> ASSIGNED TASK
Among the lines below, restate word for word only those from the line with "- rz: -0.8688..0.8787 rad" through the line with "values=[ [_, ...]", with both end lines kept.

AVAILABLE RECORDS START

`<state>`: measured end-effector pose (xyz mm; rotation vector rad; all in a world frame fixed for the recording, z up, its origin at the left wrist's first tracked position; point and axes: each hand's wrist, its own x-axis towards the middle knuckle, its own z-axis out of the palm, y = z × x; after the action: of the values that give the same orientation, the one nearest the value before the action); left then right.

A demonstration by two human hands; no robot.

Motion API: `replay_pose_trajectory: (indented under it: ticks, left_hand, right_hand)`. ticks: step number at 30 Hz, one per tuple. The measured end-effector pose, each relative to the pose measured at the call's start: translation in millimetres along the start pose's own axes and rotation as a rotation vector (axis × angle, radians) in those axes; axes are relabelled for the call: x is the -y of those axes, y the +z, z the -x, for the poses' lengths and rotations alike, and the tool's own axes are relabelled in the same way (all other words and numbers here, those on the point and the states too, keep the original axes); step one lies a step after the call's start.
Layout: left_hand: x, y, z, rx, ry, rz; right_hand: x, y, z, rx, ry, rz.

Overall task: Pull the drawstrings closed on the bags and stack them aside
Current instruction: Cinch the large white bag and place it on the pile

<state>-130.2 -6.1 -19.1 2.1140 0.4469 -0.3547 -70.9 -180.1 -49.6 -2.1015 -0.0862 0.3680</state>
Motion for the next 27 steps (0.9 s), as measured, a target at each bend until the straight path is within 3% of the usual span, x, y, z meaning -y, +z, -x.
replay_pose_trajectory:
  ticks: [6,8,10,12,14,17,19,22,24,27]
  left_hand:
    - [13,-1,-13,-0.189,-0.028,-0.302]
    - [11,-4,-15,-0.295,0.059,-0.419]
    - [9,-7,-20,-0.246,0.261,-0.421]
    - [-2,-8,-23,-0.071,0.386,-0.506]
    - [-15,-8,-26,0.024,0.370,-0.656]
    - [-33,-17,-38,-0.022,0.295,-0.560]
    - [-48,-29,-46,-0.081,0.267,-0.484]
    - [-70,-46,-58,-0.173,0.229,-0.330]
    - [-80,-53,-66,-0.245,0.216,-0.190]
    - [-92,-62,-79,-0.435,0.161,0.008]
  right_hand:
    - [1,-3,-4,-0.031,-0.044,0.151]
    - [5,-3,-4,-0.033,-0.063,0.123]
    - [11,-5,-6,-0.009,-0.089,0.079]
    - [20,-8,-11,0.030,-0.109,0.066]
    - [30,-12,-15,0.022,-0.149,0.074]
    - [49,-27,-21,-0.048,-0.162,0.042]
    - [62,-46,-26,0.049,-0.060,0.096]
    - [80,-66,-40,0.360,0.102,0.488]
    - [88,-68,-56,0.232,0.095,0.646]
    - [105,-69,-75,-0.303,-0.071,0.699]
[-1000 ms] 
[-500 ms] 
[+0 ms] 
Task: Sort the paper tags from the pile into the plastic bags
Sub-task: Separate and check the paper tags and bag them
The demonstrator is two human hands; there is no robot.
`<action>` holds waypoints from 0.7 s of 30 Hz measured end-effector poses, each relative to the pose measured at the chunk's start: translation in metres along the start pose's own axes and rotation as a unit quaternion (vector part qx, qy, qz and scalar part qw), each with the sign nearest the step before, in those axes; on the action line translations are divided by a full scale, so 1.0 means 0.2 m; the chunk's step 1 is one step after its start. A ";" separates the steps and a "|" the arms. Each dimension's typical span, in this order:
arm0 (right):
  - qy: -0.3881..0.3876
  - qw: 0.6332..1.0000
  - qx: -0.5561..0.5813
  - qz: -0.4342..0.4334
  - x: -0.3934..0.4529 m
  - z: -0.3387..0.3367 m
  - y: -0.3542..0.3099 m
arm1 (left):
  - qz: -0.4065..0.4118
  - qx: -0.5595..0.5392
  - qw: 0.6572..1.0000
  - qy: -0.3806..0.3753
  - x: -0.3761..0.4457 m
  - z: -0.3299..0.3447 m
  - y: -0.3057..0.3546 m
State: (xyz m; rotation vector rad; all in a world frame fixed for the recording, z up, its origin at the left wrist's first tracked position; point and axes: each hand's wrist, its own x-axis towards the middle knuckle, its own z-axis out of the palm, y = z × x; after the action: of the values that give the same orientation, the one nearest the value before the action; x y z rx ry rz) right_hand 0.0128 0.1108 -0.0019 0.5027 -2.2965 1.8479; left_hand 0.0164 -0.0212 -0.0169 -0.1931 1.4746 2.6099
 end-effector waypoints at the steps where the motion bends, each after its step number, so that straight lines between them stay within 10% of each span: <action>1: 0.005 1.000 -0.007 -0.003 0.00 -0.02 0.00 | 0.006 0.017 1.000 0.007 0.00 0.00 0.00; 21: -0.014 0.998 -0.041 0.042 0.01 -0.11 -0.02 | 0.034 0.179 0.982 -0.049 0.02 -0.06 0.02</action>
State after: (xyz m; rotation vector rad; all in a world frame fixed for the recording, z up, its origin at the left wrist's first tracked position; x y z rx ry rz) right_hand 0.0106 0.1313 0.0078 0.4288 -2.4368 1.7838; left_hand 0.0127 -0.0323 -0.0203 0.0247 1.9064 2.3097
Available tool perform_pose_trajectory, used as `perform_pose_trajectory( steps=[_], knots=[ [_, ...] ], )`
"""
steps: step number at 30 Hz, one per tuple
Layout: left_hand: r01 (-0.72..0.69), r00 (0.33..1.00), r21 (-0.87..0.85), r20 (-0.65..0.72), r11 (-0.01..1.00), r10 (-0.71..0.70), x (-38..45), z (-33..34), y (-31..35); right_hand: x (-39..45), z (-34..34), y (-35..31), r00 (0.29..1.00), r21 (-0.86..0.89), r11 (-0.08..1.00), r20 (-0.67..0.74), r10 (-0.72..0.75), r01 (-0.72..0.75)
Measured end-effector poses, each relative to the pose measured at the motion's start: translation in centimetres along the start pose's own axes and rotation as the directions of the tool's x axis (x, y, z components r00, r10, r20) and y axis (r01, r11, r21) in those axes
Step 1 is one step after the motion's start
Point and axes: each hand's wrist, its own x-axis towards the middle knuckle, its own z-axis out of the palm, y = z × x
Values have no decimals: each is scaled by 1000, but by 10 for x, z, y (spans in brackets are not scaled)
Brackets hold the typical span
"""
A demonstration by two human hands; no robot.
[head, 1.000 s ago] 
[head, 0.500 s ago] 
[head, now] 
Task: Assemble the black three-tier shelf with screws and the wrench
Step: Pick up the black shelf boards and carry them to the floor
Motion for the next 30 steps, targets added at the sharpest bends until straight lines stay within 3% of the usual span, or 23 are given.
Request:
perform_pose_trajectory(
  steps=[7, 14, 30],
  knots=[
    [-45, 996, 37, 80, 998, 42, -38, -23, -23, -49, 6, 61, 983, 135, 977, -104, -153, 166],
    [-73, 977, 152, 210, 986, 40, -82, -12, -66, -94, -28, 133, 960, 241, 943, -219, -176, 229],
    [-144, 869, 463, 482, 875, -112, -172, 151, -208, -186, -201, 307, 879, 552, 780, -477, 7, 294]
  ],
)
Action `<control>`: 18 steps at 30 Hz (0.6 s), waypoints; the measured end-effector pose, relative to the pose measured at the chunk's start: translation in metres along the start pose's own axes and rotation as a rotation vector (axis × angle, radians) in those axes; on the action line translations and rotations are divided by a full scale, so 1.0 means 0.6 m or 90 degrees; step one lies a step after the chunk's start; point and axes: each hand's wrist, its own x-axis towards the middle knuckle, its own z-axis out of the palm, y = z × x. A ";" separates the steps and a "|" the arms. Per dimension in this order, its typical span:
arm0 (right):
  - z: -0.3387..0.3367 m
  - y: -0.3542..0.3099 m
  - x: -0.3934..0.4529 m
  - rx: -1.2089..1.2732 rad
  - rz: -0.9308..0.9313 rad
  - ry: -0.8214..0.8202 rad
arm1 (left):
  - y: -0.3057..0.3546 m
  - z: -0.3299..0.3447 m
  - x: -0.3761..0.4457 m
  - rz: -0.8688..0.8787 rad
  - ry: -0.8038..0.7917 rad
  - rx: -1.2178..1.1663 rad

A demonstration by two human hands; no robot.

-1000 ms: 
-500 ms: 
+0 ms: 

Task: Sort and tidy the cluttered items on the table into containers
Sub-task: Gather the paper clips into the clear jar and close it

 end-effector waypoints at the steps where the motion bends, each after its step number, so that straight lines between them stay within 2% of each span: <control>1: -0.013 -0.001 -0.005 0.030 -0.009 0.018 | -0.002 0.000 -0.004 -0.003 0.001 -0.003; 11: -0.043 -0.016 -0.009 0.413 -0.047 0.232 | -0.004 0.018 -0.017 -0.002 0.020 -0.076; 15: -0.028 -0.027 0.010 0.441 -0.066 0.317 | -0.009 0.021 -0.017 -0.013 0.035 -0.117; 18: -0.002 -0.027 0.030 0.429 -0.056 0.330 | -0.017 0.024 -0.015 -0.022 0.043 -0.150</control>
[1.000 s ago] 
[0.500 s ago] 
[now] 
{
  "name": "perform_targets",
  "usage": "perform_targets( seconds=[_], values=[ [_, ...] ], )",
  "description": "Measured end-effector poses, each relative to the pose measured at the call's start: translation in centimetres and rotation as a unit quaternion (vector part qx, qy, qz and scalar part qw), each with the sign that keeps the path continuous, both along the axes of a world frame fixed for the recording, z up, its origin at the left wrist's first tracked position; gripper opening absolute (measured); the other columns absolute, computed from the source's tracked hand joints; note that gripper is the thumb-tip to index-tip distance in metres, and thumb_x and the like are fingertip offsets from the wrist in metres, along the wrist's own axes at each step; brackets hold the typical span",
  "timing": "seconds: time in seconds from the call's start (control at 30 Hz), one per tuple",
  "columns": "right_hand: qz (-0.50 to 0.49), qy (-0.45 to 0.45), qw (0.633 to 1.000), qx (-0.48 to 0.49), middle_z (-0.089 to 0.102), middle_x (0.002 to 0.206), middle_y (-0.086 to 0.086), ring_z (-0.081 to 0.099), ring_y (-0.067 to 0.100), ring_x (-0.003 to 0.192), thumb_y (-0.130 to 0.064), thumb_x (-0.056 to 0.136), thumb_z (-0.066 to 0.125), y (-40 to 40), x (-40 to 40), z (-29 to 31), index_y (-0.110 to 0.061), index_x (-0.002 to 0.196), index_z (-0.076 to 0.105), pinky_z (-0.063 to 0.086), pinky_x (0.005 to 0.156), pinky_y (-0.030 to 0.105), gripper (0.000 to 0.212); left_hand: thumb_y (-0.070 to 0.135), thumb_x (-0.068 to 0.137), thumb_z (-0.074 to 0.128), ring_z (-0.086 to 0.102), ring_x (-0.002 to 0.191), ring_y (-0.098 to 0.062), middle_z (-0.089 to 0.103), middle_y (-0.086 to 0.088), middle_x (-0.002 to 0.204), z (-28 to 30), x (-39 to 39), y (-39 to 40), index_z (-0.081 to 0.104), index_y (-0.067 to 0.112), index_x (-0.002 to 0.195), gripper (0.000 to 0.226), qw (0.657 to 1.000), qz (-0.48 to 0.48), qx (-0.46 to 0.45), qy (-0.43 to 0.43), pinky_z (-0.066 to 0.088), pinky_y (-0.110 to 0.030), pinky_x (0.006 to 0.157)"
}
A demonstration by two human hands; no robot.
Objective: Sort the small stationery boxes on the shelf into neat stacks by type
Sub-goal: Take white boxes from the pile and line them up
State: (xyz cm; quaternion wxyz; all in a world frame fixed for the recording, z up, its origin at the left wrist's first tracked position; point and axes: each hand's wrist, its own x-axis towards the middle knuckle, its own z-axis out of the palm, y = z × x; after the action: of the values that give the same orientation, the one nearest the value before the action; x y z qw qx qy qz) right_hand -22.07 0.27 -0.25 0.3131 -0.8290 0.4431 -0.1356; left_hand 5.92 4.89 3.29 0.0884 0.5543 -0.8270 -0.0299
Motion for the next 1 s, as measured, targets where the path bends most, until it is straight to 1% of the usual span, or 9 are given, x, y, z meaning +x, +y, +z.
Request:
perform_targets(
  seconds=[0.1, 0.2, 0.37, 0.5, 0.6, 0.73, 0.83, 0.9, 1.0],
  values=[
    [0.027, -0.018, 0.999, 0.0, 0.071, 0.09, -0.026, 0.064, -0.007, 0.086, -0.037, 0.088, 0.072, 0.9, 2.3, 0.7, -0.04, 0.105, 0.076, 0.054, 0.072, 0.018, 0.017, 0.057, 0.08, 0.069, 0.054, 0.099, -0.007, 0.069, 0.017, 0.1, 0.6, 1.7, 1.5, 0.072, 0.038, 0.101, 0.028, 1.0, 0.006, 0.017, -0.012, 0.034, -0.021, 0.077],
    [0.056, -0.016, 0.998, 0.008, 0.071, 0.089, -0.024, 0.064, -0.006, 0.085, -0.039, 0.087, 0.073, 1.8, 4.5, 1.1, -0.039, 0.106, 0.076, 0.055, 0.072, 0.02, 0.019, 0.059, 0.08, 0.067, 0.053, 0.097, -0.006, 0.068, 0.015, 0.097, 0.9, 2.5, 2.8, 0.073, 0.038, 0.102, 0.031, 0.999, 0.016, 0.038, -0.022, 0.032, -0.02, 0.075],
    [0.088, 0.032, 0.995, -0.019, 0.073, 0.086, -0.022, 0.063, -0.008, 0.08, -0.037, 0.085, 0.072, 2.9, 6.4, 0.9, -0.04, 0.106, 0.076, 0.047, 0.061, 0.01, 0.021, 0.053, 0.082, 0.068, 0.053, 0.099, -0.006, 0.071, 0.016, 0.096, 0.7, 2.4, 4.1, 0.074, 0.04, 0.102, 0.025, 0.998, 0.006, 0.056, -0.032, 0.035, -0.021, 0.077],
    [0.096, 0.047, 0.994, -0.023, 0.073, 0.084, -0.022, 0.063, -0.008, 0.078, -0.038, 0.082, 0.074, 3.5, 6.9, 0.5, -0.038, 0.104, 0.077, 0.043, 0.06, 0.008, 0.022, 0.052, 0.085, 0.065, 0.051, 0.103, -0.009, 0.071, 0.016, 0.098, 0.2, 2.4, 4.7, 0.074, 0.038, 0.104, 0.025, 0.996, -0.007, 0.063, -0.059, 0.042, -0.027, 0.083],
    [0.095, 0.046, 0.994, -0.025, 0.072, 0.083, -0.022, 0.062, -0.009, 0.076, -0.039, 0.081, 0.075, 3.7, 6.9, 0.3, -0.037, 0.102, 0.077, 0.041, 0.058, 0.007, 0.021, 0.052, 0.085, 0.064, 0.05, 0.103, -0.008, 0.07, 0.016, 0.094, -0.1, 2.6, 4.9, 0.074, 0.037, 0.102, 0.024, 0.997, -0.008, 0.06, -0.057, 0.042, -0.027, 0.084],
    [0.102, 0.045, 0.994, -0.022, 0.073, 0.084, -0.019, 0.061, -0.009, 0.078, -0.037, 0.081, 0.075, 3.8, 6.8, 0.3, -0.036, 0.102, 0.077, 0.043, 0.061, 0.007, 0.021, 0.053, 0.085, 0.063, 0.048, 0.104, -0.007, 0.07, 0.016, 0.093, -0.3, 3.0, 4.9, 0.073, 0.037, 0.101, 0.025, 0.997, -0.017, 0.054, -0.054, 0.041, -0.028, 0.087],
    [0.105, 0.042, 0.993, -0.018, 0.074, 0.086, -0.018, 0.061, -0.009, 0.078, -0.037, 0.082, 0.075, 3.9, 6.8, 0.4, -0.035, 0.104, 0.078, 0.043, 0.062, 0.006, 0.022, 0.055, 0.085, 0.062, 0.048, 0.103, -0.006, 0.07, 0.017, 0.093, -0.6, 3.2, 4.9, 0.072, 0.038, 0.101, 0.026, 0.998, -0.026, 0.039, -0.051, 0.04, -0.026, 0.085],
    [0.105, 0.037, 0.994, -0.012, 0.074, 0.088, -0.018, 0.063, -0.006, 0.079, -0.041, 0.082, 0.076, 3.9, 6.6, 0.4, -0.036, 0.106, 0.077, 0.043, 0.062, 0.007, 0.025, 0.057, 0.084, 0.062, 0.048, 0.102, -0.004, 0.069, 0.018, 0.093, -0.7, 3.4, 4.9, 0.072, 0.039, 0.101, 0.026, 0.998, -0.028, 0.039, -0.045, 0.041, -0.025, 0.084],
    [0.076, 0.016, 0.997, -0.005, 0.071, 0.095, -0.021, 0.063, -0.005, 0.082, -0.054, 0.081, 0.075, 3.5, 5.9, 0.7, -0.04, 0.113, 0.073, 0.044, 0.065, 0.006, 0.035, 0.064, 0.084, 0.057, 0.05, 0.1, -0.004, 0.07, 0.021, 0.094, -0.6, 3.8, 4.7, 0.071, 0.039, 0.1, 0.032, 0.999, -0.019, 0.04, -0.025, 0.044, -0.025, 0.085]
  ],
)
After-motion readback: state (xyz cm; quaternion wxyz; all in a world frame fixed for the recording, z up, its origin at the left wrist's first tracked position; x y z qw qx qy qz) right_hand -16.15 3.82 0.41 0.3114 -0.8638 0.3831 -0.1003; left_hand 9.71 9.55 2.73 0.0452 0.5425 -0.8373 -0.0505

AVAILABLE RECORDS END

> FINISHED TASK
  - rz: -0.8688..0.8787 rad
  - ry: -0.8038..0.7917 rad
  - rx: -1.2178..1.1663 rad

A demonstration by two human hands; no robot.

-1000 ms: 
-500 ms: 
+0 ms: 

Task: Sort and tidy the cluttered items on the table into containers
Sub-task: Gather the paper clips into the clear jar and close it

 end-effector waypoints at the steps where the motion bends, each after its step number, so that straight lines between them stay within 2% of each span: <control>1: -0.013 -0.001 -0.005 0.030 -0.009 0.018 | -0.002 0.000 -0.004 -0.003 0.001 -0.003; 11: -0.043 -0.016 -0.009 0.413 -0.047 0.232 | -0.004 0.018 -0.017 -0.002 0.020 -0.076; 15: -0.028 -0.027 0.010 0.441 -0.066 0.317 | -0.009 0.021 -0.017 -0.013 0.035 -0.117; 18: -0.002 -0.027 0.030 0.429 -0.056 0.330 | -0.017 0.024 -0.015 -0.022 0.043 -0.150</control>
[1.000 s ago] 
[0.500 s ago] 
[now] 
{
  "name": "perform_targets",
  "usage": "perform_targets( seconds=[_], values=[ [_, ...] ], )",

This finishes the response to the exercise.